### Your goal
The data must be written out once more, precisely as given.

───── Data extract ─────

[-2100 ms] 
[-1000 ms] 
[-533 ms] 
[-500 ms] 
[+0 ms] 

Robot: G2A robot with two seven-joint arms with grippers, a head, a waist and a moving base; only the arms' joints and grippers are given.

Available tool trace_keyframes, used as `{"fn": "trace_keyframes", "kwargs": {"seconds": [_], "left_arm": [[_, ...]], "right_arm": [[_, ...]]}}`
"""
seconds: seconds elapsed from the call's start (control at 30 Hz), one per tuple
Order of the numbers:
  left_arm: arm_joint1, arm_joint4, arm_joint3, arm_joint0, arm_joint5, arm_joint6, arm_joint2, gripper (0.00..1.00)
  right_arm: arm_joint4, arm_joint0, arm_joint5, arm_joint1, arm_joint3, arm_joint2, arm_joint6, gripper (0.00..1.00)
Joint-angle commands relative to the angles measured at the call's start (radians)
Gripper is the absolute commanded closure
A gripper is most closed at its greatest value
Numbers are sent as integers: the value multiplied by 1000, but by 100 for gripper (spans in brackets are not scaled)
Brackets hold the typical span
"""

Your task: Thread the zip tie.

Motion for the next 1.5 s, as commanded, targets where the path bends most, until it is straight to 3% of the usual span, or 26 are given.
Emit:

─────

### Exercise output
[-2100 ms] 
[-1000 ms] 
[-533 ms] 
[-500 ms] 
[+0 ms] 

Robot: G2A robot with two seven-joint arms with grippers, a head, a waist and a moving base; only the arms' joints and grippers are given.

Available tool trace_keyframes, used as `{"fn": "trace_keyframes", "kwargs": {"seconds": [_], "left_arm": [[_, ...]], "right_arm": [[_, ...]]}}`
"""
seconds: seconds elapsed from the call's start (control at 30 Hz), one per tuple
Order of the numbers:
  left_arm: arm_joint1, arm_joint4, arm_joint3, arm_joint0, arm_joint5, arm_joint6, arm_joint2, gripper (0.00..1.00)
  right_arm: arm_joint4, arm_joint0, arm_joint5, arm_joint1, arm_joint3, arm_joint2, arm_joint6, gripper (0.00..1.00)
Joint-angle commands relative to the angles measured at the call's start (radians)
Gripper is the absolute commanded closure
A gripper is most closed at its greatest value
Numbers are sent as integers: the value multiplied by 1000, but by 100 for gripper (spans in brackets are not scaled)
Brackets hold the typical span
"""

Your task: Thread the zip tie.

Motion for the next 1.5 s, as commanded, targets where the path bends most, until it is straight to 3% of the usual span, or 26 are given.
Emit:

The response to the exercise has been completed.